Directions:
Transcribe exactly the line that contains "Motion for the" and all lines following it to the end of the material below; omit everything else.

Provided data:
....

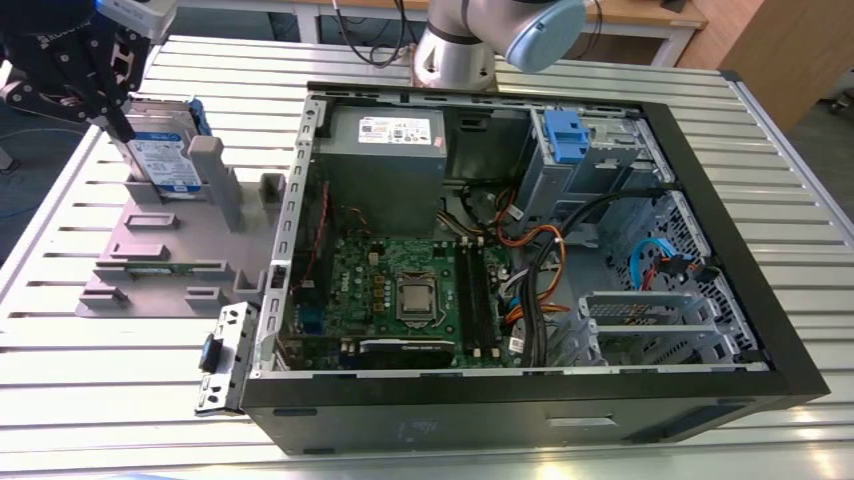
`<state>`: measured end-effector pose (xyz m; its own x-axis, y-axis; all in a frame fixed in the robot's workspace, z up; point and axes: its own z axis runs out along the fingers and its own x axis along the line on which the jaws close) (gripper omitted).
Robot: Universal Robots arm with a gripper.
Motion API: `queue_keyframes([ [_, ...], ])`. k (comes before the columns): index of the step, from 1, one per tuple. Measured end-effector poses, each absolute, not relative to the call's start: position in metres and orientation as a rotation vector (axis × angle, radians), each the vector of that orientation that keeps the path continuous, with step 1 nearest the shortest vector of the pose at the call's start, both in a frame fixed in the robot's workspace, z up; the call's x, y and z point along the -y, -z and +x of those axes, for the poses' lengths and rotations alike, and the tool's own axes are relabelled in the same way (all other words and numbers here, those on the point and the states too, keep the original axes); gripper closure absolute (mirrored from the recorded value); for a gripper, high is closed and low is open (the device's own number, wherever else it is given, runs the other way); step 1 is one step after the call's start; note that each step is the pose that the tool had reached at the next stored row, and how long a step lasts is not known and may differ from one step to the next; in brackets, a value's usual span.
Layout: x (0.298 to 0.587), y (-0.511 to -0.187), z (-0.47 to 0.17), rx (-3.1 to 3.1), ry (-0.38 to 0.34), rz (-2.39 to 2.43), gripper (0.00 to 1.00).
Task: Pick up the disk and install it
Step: 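Pick up the disk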
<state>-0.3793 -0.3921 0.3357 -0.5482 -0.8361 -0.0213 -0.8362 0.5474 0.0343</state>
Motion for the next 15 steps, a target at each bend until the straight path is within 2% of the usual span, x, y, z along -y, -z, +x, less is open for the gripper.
queue_keyframes([
  [15, 0.3921, -0.3356, -0.3793, -2.743, -0.063, -1.525, 0.89],
])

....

Exercise solution:
Motion for the next 15 steps, a target at each bend until the straight path is within 2% of the usual span, x, y, z along -y, -z, +x, less is open for the gripper.
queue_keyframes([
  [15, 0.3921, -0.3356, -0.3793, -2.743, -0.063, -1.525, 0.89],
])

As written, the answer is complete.